Segundo cálculos da Empresa de Pesquisa Energética (EPE), a produção de petróleo no Brasil vai subir até 2030, para logo em seguida entrar em um longo processo de declínio – o que tende a fazer com que o País volte a ser obrigado a importar o produto em 2038.
A produção, que hoje está em 3,6 milhões de barris por dia, subirá para 5,3 milhões em 2030.
Já no ano seguinte, contudo, o número cairá para 5,1 milhões, reduzindo para 4,7 milhões em 2032, e assim sucessivamente. Em 2055, a produção seria de apenas 0,5 milhão de barris.
“Estimamos a produção com as reservas atuais e também fizemos cenários para a demanda. Cruzando a demanda esperada com o declínio de produção, a gente projeta voltar a ser importador líquido em 2038. O resumo da ópera é que não é possível abandonar o combustível fóssil por um mero exercício de voluntarismo”, afirma a diretora de petróleo e gás da EPE, Heloisa Borges.
Esses cálculos apontam que o consumo de derivados de petróleo, principalmente para o setor de transportes, continuará crescendo.
As medidas aprovadas pelo Congresso na direção da transição energética ajudam a melhorar esse quadro, mas apenas desaceleram o ritmo de alta para os próximos anos.
“Independentemente de como o petróleo vai ser fornecido, seja por produção própria ou por importação, o Brasil vai precisar dessa energia. O transporte é um setor em que a gente vê a demanda crescendo, e o nosso consumo é muito fóssil. Ele difere, por exemplo, do crescimento da energia elétrica residencial, que tem mais fontes renováveis”, completou Borges.

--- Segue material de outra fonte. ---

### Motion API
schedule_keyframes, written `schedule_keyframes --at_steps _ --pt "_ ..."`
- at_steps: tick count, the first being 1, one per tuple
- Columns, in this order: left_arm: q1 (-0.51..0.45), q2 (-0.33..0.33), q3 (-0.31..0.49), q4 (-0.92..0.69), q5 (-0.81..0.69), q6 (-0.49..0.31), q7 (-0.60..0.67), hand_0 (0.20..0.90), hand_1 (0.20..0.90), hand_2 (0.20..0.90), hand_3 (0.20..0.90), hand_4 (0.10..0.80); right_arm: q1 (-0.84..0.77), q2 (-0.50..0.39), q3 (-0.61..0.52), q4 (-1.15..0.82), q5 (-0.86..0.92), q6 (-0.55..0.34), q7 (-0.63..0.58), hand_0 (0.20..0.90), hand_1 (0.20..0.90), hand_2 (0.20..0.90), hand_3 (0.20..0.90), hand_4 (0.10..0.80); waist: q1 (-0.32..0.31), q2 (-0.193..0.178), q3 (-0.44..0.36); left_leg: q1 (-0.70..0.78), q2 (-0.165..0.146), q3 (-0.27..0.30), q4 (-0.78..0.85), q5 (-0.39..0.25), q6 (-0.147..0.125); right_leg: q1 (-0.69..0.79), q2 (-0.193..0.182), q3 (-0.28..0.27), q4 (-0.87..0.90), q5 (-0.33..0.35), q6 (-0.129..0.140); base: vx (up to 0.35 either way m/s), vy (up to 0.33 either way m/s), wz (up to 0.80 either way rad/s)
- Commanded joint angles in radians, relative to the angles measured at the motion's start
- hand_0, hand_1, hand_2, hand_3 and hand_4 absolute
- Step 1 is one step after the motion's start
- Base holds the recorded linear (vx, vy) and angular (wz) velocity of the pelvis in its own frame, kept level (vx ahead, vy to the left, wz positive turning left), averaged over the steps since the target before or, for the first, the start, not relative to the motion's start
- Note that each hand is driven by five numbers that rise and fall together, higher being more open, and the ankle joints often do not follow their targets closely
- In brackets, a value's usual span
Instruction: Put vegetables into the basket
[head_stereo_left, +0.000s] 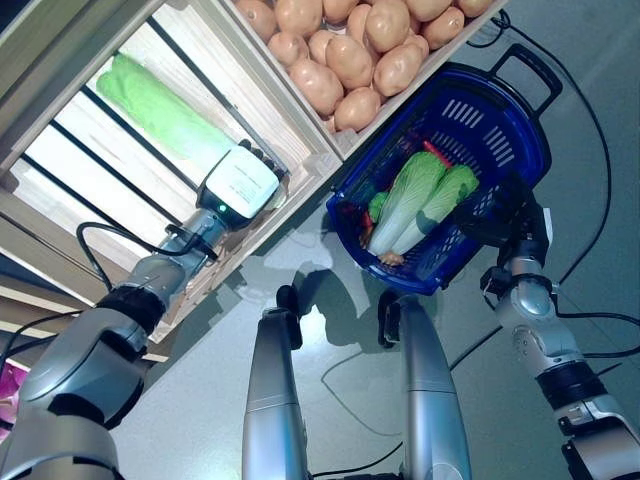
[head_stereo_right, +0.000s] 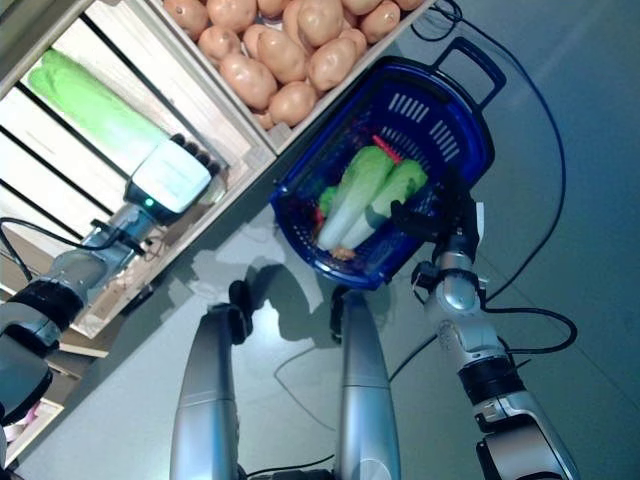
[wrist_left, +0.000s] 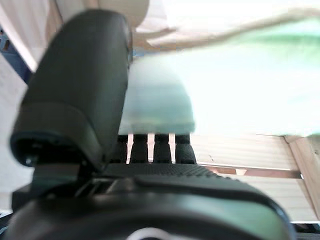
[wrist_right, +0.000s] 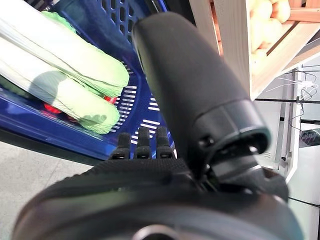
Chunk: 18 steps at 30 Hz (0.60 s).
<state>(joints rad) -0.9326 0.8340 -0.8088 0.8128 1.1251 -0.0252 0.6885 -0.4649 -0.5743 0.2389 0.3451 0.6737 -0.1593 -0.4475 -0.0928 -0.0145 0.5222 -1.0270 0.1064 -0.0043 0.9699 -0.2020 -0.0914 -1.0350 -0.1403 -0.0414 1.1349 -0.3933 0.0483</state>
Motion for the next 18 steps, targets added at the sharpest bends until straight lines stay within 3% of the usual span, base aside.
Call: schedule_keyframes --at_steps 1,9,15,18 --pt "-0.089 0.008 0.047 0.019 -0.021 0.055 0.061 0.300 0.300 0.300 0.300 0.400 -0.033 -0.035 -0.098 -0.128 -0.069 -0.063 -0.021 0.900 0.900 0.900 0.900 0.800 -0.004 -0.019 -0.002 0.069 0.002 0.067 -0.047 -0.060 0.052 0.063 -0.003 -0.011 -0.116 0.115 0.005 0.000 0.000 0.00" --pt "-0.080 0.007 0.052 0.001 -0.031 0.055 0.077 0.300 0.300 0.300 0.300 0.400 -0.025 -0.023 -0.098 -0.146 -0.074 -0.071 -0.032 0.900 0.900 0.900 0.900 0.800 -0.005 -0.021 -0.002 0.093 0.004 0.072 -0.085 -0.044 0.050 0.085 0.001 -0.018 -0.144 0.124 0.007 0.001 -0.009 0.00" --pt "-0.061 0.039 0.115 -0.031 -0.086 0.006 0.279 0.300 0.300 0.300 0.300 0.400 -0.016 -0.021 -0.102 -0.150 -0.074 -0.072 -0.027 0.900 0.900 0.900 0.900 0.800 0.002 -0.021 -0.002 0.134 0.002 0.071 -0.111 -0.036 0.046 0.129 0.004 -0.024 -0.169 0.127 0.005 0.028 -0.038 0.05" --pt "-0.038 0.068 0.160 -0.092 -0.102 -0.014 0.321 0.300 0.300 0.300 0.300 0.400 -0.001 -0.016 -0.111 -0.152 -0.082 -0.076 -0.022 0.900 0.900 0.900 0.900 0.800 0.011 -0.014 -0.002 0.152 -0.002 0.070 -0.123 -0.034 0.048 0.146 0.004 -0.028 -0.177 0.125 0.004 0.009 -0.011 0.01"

A EPE traçou cinco cenários de consumo (veja gráfico abaixo). O primeiro mostra o que aconteceria se diversos programas de transição não tivessem sido aprovados.
Ele serve de referência para mostrar que o País já deu passos importantes na direção da transição, como a aprovação, por exemplo, do projeto de lei do combustível do futuro (PL 4.516 de 2023).
Ainda assim, em todos os cenários há aumento de demanda por derivados de petróleo, medida em barris de petróleo equivalente por dia (boe/d).
“A demanda nacional de derivados de petróleo é crescente e se mantém acima de 3 milhões boe/d em 2050 em todas as trajetórias avaliadas. Na trajetória com maior fomento aos biocombustíveis, eles podem deslocar mais de 1 milhão boe por dia de petróleo em 2050, mas a demanda nacional de derivados de petróleo ainda cresce 700 mil até 2050”, diz estudo da EPE.
Em nota enviada ao Estadão, a Petrobras afirmou que a exploração da Margem Equatorial é fundamental para evitar que o País volte a ser importador de petróleo na próxima década. E ressalta as projeções de crescimento da demanda por derivados de petróleo.
“Ampliar fronteiras exploratórias no Brasil é essencial para garantir a segurança e soberania energética do Brasil, evitando que passe de autossuficiente para importador de petróleo nos anos 2030. Importante destacar que a demanda de petróleo se mantém essencial, sendo que no Brasil e região, se projeta de forma crescente, tendo seu pico em 2030, mas sendo maior em 2050 do que em 2021”.
Ainda segundo a Petrobras, o barril de petróleo explorado em outras regiões do mundo emite, em média, 70% a mais do que o petróleo extraído do pré-sal.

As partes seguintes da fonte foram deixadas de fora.